Dale Katechis (left) pours beer at GABF in 2017.

Oskar Blues

Short will continue with the company, which Monster said will “operate independently, maintain its own organizational structure and team,” and continue to oversee the breweries. The transaction is expected to be completed in the first three months of this year and is subject to regulatory approval.

Oskar Blues was founded by Dale Katechis as a restaurant in Lyons in 1997, before adding a brewery to the operation in 2002 and becoming the first craft brewery in the United States to know its beer – something that was seen as heresy at the time. The company grew rapidly and eventually opened a huge production facility and taproom in Longmont, where it embarked on an aggressive distribution and sales plan. Its liberal image, bold beer and subtle marijuana references made it very popular inside and outside the state.

In 2015, a Boston private equity firm called Fireman Capital Partners quietly acquired a majority stake in Oskar Blues, adding the financial support that helped the brewery expand even more; it now has manufacturing facilities in North Carolina and Texas in addition to Colorado. Then, in 2017, Fireman (who already owned two Utah breweries) bought two more beers, Perrin and Cigar City, and set up Canarchy to oversee them. Over the next few years, Canarchy added Deep Ellum Brewing and Three Weavers Brewing, which it later sold back to its original owners.

click to enlarge The original Oskar Blues in Lyons.  - OSKAR BLUES

The original Oskar Blues in Lyons.

Oskar Blues

Katechis could not be immediately reached for comment.

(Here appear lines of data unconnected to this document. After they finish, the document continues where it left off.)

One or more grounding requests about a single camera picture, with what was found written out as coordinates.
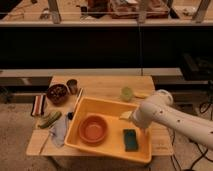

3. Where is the green kitchen sponge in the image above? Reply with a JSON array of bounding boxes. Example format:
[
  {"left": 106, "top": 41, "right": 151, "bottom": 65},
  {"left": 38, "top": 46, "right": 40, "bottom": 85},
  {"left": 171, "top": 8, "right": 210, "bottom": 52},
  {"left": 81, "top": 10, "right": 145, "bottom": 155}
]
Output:
[{"left": 123, "top": 129, "right": 138, "bottom": 152}]

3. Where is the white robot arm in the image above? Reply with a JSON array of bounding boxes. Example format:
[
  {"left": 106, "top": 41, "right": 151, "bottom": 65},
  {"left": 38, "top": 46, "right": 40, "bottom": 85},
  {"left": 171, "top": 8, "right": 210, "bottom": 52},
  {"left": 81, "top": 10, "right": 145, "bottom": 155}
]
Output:
[{"left": 120, "top": 89, "right": 213, "bottom": 150}]

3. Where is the green plastic cup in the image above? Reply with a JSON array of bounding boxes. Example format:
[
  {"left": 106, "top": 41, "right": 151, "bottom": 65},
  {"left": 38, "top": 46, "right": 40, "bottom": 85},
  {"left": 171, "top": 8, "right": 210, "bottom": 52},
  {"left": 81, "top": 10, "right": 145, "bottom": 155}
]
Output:
[{"left": 120, "top": 87, "right": 133, "bottom": 102}]

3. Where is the small metal cup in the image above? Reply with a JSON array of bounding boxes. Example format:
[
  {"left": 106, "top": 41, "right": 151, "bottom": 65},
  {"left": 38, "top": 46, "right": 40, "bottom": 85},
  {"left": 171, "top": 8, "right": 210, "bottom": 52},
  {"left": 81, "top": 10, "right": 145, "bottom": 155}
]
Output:
[{"left": 66, "top": 79, "right": 78, "bottom": 95}]

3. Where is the yellow banana toy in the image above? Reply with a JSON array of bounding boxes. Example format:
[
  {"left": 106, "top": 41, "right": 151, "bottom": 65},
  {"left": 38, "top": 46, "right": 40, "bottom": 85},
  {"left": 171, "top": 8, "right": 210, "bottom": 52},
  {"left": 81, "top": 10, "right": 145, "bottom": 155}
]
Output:
[{"left": 133, "top": 92, "right": 150, "bottom": 99}]

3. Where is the yellow plastic tub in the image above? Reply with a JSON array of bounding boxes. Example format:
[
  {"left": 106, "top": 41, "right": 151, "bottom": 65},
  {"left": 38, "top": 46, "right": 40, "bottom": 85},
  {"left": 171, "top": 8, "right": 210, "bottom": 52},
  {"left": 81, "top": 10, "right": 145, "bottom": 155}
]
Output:
[{"left": 65, "top": 97, "right": 152, "bottom": 163}]

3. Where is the orange plastic bowl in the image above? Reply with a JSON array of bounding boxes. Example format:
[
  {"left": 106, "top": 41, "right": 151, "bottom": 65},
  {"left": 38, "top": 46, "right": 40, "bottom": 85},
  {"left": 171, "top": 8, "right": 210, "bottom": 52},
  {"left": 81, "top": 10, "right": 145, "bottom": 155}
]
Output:
[{"left": 78, "top": 115, "right": 108, "bottom": 145}]

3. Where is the grey blue cloth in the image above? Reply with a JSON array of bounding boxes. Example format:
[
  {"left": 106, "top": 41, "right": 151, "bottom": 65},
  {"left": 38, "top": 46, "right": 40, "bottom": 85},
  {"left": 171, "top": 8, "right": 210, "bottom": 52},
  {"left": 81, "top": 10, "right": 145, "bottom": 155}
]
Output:
[{"left": 50, "top": 115, "right": 69, "bottom": 148}]

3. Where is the green cucumber toy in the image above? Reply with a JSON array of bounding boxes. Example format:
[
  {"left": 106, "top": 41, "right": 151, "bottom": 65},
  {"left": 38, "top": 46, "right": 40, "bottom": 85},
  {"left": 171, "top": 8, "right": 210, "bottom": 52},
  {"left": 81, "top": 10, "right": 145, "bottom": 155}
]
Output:
[{"left": 38, "top": 111, "right": 62, "bottom": 129}]

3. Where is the dark red bowl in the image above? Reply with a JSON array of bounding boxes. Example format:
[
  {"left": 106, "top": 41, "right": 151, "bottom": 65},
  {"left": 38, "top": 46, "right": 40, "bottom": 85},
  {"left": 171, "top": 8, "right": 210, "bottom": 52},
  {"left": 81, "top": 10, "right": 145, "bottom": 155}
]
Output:
[{"left": 46, "top": 84, "right": 68, "bottom": 105}]

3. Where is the small wooden table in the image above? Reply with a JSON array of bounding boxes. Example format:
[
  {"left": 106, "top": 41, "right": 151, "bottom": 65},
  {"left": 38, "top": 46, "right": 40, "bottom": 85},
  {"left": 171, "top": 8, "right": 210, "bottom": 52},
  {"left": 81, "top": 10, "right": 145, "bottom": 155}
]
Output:
[{"left": 26, "top": 76, "right": 173, "bottom": 157}]

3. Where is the wooden stick utensil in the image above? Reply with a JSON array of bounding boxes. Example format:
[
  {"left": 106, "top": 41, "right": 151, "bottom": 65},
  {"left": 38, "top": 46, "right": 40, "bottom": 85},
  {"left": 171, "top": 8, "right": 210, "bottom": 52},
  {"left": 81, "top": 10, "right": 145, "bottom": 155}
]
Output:
[{"left": 39, "top": 134, "right": 50, "bottom": 155}]

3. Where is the wooden handled brush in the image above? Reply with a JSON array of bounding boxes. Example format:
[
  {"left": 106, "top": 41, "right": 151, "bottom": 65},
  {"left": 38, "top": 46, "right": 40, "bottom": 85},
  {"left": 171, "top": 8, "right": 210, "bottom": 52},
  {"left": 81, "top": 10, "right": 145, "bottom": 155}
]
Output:
[{"left": 67, "top": 88, "right": 84, "bottom": 120}]

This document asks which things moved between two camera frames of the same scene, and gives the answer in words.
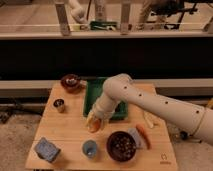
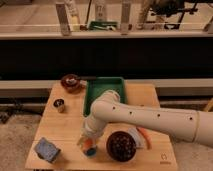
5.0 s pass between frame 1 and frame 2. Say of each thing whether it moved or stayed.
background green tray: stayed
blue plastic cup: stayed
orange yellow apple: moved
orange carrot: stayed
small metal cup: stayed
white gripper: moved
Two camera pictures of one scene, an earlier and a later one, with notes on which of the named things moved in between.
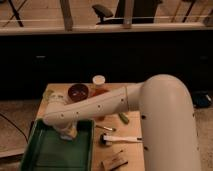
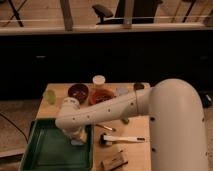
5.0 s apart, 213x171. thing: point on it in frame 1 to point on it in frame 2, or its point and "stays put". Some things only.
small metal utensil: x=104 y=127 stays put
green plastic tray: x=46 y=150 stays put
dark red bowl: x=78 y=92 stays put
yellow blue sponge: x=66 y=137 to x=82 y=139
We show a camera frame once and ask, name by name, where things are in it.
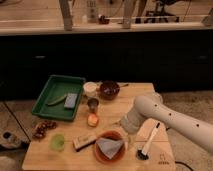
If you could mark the grey towel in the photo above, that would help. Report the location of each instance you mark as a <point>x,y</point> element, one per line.
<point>109,147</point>

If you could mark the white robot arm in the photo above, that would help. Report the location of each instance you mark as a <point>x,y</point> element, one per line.
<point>150,106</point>

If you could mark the dark brown bowl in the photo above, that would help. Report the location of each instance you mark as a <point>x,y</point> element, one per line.
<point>109,90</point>

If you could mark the white cup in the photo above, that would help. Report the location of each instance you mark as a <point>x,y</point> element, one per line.
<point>90,89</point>

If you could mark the small metal cup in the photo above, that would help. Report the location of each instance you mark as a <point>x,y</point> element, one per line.
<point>93,105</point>

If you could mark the orange fruit toy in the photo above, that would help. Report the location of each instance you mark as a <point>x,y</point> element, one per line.
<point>92,120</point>

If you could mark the grey sponge block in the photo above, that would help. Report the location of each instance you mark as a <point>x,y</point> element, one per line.
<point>70,100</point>

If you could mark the green cucumber slice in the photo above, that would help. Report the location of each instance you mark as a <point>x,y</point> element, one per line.
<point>56,101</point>

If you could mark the green plastic tray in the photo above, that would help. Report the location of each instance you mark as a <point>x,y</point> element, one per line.
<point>55,87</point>

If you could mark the wooden block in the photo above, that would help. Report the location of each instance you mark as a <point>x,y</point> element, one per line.
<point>83,141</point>

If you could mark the light green cup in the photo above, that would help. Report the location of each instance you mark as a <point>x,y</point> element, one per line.
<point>57,142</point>

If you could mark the black white brush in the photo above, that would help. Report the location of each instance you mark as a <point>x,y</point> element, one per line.
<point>142,153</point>

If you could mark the brown grape bunch toy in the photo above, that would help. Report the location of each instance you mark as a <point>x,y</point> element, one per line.
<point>42,127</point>

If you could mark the black office chair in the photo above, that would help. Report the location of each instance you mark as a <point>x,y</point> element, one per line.
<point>159,14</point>

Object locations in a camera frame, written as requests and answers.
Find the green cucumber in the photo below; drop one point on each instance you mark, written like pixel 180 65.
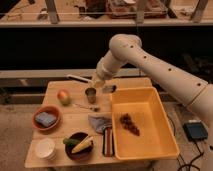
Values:
pixel 70 141

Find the brown rectangular block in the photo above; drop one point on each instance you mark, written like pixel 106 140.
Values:
pixel 108 143

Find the blue sponge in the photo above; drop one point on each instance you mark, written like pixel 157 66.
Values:
pixel 45 119

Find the orange bowl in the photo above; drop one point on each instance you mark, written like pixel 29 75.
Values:
pixel 51 110

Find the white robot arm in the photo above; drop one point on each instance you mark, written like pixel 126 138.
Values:
pixel 193 92

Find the metal spoon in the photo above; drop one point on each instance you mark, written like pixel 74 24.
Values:
pixel 92 108

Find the white paper cup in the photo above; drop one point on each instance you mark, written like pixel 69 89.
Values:
pixel 45 149

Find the grey crumpled cloth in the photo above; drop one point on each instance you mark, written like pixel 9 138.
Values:
pixel 99 124

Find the yellow plastic bin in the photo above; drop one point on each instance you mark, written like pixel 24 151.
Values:
pixel 156 139

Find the small metal cup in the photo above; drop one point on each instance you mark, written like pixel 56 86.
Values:
pixel 91 95

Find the red yellow apple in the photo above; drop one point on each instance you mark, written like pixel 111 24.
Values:
pixel 64 97

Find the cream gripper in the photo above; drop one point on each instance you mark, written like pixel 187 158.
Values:
pixel 106 69

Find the wooden table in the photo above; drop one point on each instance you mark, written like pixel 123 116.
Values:
pixel 73 119

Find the dark brown bowl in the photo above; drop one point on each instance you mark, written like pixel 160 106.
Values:
pixel 82 155

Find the yellow corn cob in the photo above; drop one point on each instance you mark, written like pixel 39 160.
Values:
pixel 83 144

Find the dark grapes bunch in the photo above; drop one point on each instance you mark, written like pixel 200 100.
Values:
pixel 129 125

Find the black foot pedal box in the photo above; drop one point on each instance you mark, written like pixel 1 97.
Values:
pixel 195 131

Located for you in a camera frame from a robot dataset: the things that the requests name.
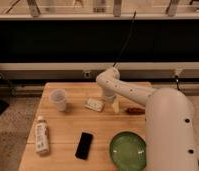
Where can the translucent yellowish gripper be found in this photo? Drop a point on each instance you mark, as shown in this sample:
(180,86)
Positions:
(116,107)

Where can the white sponge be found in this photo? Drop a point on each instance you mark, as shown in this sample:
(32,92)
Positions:
(94,104)

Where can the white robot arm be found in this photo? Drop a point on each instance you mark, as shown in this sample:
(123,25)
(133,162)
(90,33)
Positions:
(169,128)

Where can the brown red oblong object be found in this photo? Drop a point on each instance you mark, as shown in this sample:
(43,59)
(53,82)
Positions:
(135,111)

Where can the black smartphone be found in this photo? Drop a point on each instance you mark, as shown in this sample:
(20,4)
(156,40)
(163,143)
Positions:
(83,147)

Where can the clear plastic cup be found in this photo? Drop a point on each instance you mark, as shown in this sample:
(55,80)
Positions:
(58,98)

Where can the white plastic bottle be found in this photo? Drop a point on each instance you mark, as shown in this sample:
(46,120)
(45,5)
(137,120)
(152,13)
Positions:
(41,136)

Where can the white wall outlet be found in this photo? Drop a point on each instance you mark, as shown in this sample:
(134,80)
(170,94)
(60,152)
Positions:
(87,74)

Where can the white baseboard rail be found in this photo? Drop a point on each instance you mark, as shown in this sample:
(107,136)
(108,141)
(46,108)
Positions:
(128,70)

The initiatives sparked a heated debate inside the craft brewing industry about what it means to be an independent company, whether independence matters when it comes to beer, and whether big money would have a negative effect on the direction of the industry. Oskar Blues was able to remain a member of the Brewers Association, the trade group for independent breweries, as it still met the non-profit organization’s definition of independence – meaning it was not owned by another non-independent alcohol producer. On the surface, the Monster deal does not seem to change that situation.

“This transaction gives us a springboard from which we can enter the alcoholic beverages sector,” Monsters co-CEO Hilton Schlosberg said in a statement. “The acquisition will provide us with a fully in-place infrastructure, including people, distribution and licensing, along with development expertise for alcoholic beverages and production capabilities in this industry.”

Oskar Blues is planning more activities this year to honor the twentieth anniversary of preserving its first beer back in 2002. It remains to be seen what will happen to the Oskar Blues restaurants in Lyons, Longmont, Denver, Boulder and Colorado Springs.